YOUR GOAL:
Could you repeat the records below exactly, leaving the pictures out?

SOURCE DATA:

++++++++++++++++++++

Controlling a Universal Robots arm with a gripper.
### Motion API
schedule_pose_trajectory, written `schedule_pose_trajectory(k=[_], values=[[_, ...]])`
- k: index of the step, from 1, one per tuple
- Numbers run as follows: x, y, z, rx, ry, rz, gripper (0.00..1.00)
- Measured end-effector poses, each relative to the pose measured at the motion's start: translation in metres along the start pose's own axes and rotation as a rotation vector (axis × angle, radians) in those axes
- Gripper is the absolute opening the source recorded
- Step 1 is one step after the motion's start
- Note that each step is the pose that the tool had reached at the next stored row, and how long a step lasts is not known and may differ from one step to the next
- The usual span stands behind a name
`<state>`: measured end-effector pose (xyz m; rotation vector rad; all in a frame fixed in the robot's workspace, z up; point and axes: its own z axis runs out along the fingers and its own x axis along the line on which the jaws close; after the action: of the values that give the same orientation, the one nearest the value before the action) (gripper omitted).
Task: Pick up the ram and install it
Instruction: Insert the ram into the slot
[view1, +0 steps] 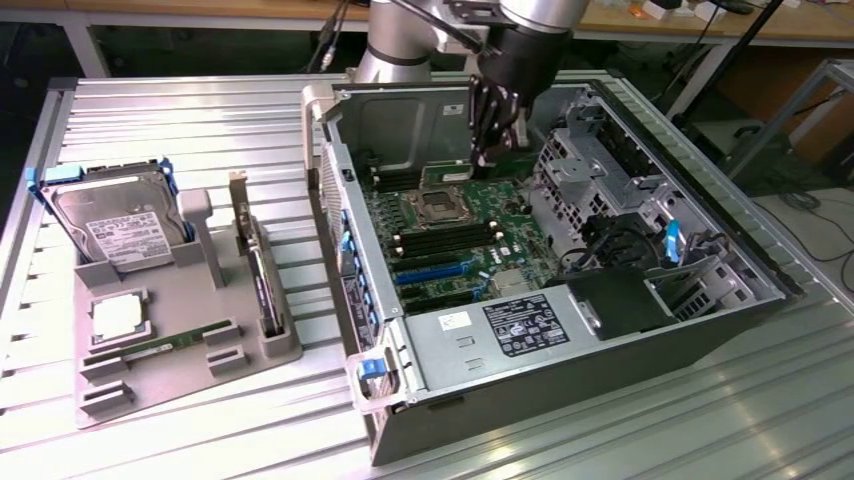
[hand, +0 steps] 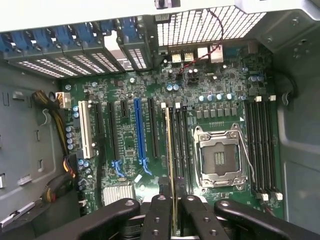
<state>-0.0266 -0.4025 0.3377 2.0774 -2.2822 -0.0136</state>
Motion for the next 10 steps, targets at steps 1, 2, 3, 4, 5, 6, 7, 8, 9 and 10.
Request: schedule_pose_trajectory(k=[1, 2, 3, 4, 5, 6, 7, 8, 9, 10], values=[[0.000, 0.0004, 0.0024, 0.0013, -0.0001, 0.000, 0.14], [0.000, 0.0012, 0.0052, 0.0029, -0.0003, 0.000, 0.14], [0.000, 0.0018, 0.0080, 0.0049, -0.0005, 0.000, 0.14], [0.000, 0.0025, 0.0112, 0.0071, -0.0006, 0.001, 0.14], [-0.001, 0.0032, 0.0140, 0.0086, -0.0007, 0.001, 0.14], [-0.001, 0.0038, 0.0164, 0.0099, -0.0011, 0.001, 0.14], [-0.001, 0.0044, 0.0186, 0.0110, -0.0010, 0.001, 0.14], [-0.001, 0.0050, 0.0209, 0.0123, -0.0012, 0.002, 0.14], [-0.001, 0.0061, 0.0247, 0.0139, -0.0012, 0.002, 0.14], [-0.001, 0.0070, 0.0277, 0.0150, -0.0015, 0.003, 0.14]])
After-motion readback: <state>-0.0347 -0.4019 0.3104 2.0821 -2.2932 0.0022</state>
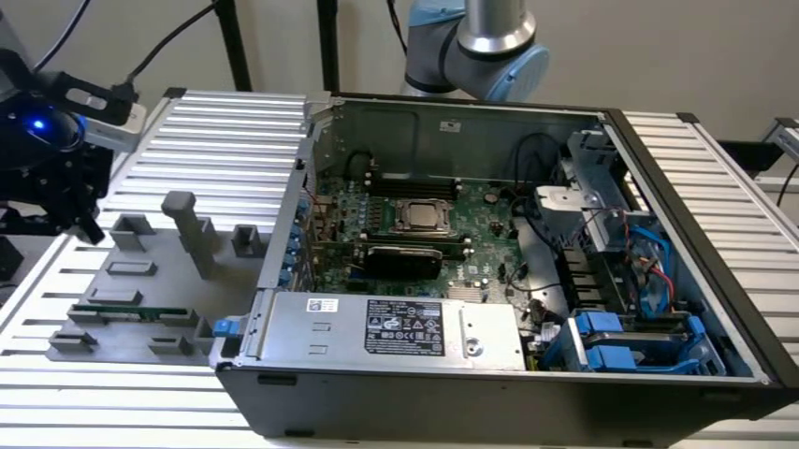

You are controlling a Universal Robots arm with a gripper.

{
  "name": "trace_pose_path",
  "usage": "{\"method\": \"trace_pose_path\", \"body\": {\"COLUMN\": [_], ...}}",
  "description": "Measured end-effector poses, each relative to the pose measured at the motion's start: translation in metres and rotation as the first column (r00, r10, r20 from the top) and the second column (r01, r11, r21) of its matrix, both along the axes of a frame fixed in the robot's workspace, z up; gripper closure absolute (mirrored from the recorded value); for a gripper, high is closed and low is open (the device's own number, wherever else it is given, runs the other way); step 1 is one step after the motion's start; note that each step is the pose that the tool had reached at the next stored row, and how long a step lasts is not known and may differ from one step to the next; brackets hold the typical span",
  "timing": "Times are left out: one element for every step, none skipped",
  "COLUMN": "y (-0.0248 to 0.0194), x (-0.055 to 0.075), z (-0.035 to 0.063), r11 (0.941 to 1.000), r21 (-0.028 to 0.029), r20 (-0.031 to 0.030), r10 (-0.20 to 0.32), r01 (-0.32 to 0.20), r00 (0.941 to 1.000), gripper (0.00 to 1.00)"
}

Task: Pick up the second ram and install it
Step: 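Pick up the second ram and move it above second insertion slot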

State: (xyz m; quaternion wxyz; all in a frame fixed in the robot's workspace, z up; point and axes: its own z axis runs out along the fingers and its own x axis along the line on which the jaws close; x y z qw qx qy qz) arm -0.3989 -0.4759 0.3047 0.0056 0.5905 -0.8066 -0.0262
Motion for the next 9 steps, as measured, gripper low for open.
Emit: {"method": "trace_pose_path", "body": {"y": [0.0000,0.0001,0.0000,0.0000,0.0000,0.0000,0.0000,0.0000,0.0000], "x": [-0.0001,-0.0001,-0.0001,-0.0001,0.0000,-0.0001,-0.0001,0.0000,0.0000], "z": [-0.0005,-0.0011,-0.0017,-0.0023,-0.0028,-0.0033,-0.0038,-0.0044,-0.0050], "r11": [0.9998,0.9993,0.9986,0.9974,0.9960,0.9941,0.9920,0.9894,0.9866], "r21": [-0.0001,-0.0001,0.0000,-0.0001,-0.0001,-0.0002,-0.0002,-0.0004,-0.0005], "r20": [-0.0001,-0.0001,0.0000,0.0000,0.0003,0.0009,0.0018,0.0028,0.0037], "r10": [0.018,0.036,0.054,0.072,0.090,0.108,0.126,0.145,0.163], "r01": [-0.018,-0.036,-0.054,-0.072,-0.090,-0.108,-0.126,-0.145,-0.163], "r00": [0.9998,0.9993,0.9986,0.9974,0.9960,0.9941,0.9920,0.9894,0.9866], "gripper": [0.89,0.89,0.89,0.89,0.89,0.89,0.89,0.89,0.89]}}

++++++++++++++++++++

THE ANSWER:
Controlling a Universal Robots arm with a gripper.
### Motion API
schedule_pose_trajectory, written `schedule_pose_trajectory(k=[_], values=[[_, ...]])`
- k: index of the step, from 1, one per tuple
- Numbers run as follows: x, y, z, rx, ry, rz, gripper (0.00..1.00)
- Measured end-effector poses, each relative to the pose measured at the motion's start: translation in metres along the start pose's own axes and rotation as a rotation vector (axis × angle, radians) in those axes
- Gripper is the absolute opening the source recorded
- Step 1 is one step after the motion's start
- Note that each step is the pose that the tool had reached at the next stored row, and how long a step lasts is not known and may differ from one step to the next
- The usual span stands behind a name
`<state>`: measured end-effector pose (xyz m; rotation vector rad; all in a frame fixed in the robot's workspace, z up; point and axes: its own z axis runs out along the fingers and its own x axis along the line on which the jaws close; after the action: of the values that give the same orientation, the one nearest the value before the action) (gripper omitted).
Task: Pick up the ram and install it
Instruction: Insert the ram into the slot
[view1, +0 steps] 
[hand, +0 steps] 
<state>-0.0266 -0.4025 0.3377 2.0774 -2.2822 -0.0136</state>
Motion for the next 10 steps, targets at steps 1, 2, 3, 4, 5, 6, 7, 8, 9 and 10.
Request: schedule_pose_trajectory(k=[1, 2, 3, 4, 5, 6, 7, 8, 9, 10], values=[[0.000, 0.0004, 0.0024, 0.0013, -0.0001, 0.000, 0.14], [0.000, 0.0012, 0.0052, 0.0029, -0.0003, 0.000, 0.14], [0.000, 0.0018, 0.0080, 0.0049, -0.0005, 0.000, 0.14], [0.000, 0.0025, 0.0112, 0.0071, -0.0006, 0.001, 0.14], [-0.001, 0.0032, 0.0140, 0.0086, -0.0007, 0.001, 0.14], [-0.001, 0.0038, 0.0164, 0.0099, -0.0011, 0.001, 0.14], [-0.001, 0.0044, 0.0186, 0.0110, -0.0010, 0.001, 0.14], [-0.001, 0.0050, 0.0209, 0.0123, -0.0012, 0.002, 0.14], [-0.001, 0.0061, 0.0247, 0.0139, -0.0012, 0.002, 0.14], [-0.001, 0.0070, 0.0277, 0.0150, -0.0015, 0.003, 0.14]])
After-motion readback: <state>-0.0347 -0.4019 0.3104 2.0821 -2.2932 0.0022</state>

You are controlling a Universal Robots arm with a gripper.

{
  "name": "trace_pose_path",
  "usage": "{\"method\": \"trace_pose_path\", \"body\": {\"COLUMN\": [_], ...}}",
  "description": "Measured end-effector poses, each relative to the pose measured at the motion's start: translation in metres and rotation as the first column (r00, r10, r20 from the top) and the second column (r01, r11, r21) of its matrix, both along the axes of a frame fixed in the robot's workspace, z up; gripper closure absolute (mirrored from the recorded value); for a gripper, high is closed and low is open (the device's own number, wherever else it is given, runs the other way); step 1 is one step after the motion's start; note that each step is the pose that the tool had reached at the next stored row, and how long a step lasts is not known and may differ from one step to the next; brackets hold the typical span",
  "timing": "Times are left out: one element for every step, none skipped",
  "COLUMN": "y (-0.0248 to 0.0194), x (-0.055 to 0.075), z (-0.035 to 0.063), r11 (0.941 to 1.000), r21 (-0.028 to 0.029), r20 (-0.031 to 0.030), r10 (-0.20 to 0.32), r01 (-0.32 to 0.20), r00 (0.941 to 1.000), gripper (0.00 to 1.00)"
}

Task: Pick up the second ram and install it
Step: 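Pick up the second ram and move it above second insertion slot
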
State: (xyz m; quaternion wxyz; all in a frame fixed in the robot's workspace, z up; point and axes: its own z axis runs out along the fingers and its own x axis along the line on which the jaws close; x y z qw qx qy qz) arm -0.3989 -0.4759 0.3047 0.0056 0.5905 -0.8066 -0.0262
Motion for the next 9 steps, as measured, gripper low for open.
Emit: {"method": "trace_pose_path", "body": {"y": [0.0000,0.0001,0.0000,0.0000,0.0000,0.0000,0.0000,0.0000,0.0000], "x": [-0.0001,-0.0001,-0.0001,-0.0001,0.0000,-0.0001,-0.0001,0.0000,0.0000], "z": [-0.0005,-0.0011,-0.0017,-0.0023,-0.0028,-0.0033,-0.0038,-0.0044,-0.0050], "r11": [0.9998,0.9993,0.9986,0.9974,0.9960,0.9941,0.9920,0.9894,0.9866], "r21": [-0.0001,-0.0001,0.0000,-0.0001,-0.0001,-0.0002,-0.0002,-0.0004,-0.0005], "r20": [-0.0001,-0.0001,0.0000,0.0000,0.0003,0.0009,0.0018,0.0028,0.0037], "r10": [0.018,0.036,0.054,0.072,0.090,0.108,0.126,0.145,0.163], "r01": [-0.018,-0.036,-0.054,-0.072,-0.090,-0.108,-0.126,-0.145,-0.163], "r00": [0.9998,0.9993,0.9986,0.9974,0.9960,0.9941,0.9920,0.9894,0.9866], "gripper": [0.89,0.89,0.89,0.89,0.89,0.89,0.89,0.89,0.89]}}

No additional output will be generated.